• **ABOUT THIS EXERCISE**: Filter the records below and copy every line containing the word "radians".

• **SUPPLIED MATERIAL**:
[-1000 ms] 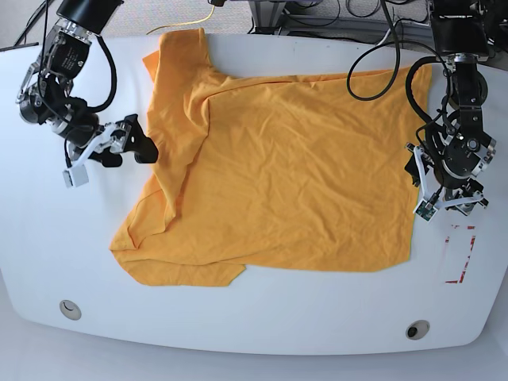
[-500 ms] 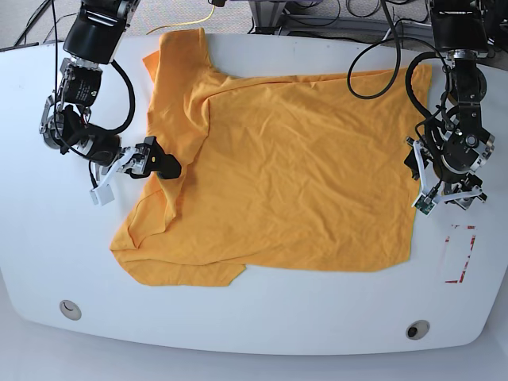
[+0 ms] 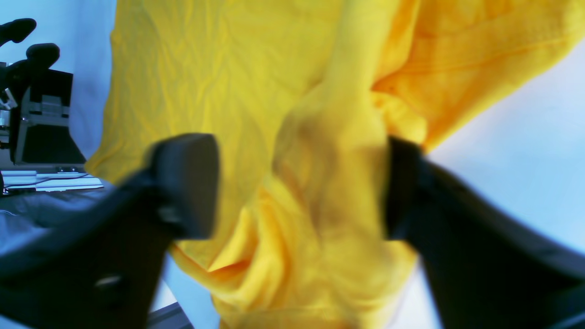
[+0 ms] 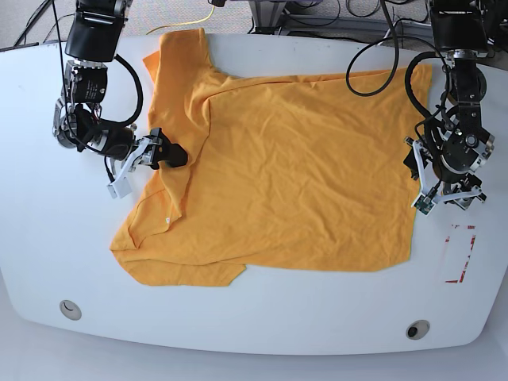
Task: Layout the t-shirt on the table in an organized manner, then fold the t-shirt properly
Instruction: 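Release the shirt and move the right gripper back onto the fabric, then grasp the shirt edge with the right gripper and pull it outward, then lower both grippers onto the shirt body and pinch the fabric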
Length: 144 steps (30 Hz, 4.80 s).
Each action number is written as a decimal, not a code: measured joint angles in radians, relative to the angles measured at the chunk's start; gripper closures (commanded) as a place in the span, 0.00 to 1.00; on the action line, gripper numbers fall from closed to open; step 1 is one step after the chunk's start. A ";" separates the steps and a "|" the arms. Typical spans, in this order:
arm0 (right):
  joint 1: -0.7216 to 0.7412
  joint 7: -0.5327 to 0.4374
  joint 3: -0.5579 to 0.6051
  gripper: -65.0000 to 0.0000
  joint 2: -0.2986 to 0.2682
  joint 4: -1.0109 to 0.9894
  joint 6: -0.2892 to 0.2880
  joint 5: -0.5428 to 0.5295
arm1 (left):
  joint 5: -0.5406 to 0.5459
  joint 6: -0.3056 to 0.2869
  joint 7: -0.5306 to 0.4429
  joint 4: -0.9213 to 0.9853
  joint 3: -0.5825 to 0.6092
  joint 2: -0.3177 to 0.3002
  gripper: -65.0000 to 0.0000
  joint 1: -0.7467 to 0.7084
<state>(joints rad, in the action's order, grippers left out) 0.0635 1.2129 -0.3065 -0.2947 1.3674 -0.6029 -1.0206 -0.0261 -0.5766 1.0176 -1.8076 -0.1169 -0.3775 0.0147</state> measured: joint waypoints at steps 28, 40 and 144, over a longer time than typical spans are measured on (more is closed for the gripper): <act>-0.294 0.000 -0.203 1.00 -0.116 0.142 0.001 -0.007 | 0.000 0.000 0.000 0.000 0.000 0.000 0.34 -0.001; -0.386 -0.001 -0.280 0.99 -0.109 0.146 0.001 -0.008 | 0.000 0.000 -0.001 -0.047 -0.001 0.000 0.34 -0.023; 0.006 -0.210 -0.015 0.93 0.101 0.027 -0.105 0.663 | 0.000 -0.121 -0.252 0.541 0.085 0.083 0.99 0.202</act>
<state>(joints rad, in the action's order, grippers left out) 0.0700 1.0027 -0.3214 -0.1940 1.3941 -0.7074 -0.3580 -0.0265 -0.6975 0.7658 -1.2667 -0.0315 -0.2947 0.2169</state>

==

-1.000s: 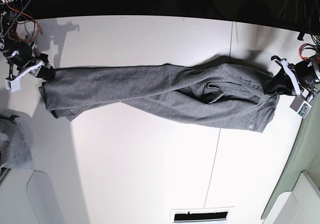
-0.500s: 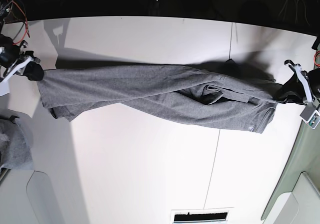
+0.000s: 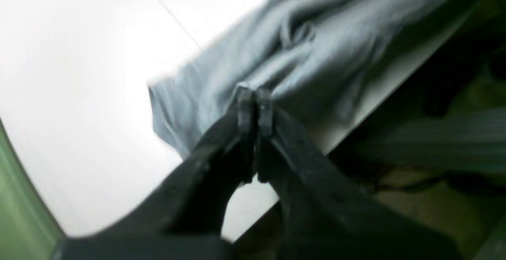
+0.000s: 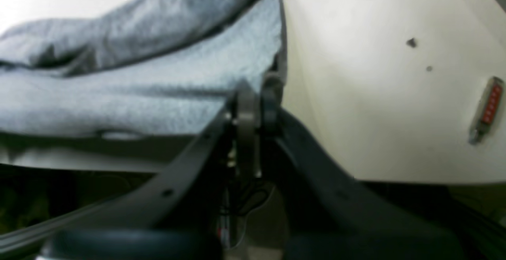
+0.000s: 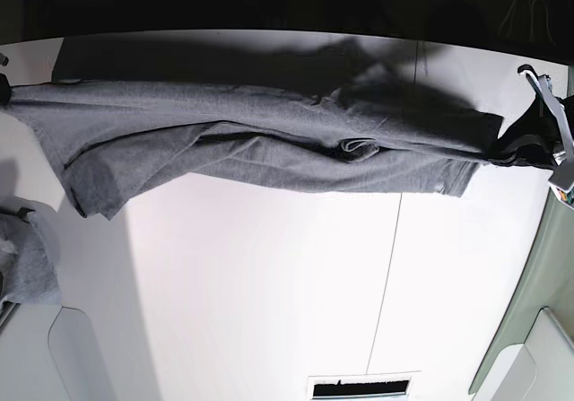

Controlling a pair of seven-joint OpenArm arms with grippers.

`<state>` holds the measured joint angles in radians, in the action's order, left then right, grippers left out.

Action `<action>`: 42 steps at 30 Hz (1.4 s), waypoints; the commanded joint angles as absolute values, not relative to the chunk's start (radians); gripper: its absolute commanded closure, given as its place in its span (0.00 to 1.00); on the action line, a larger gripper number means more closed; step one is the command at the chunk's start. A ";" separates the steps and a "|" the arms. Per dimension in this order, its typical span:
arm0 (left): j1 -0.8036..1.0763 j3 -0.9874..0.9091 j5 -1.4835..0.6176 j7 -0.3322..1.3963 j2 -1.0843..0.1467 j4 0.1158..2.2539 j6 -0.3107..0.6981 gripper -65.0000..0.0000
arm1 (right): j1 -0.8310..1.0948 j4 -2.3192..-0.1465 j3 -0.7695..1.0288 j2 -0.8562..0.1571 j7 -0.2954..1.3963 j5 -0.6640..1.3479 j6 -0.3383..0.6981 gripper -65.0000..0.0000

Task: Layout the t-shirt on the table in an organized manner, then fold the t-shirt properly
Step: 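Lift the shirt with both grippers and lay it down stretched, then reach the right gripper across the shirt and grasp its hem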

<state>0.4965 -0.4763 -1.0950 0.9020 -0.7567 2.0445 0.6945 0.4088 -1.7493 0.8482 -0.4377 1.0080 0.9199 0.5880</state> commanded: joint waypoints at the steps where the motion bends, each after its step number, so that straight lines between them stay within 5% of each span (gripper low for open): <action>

• **THE COMPLETED TASK**:
Each action number is written as a decimal, not a code: measured joint angles in radians, relative to the angles measured at the chunk's start; gripper closures (commanded) as a place in the span, 0.00 to 1.00; on the action line, gripper numbers fall from closed to open; step 1 is one step after the chunk's start. A ";" separates the steps and a "|" the arms. Typical spans, in this order:
`<state>` holds the measured joint angles in radians, in the action's order, left then right, grippers left out.
Action `<action>`: 42 steps at 30 Hz (1.4 s), waypoints; the commanded joint angles as absolute values, not relative to the chunk's start (radians); gripper: its absolute commanded closure, given as its place in its span (0.00 to 1.00); on the action line, a larger gripper number means more closed; step one is the command at the chunk's start. A ";" separates the steps and a "|" the arms. Per dimension in this order, its typical span:

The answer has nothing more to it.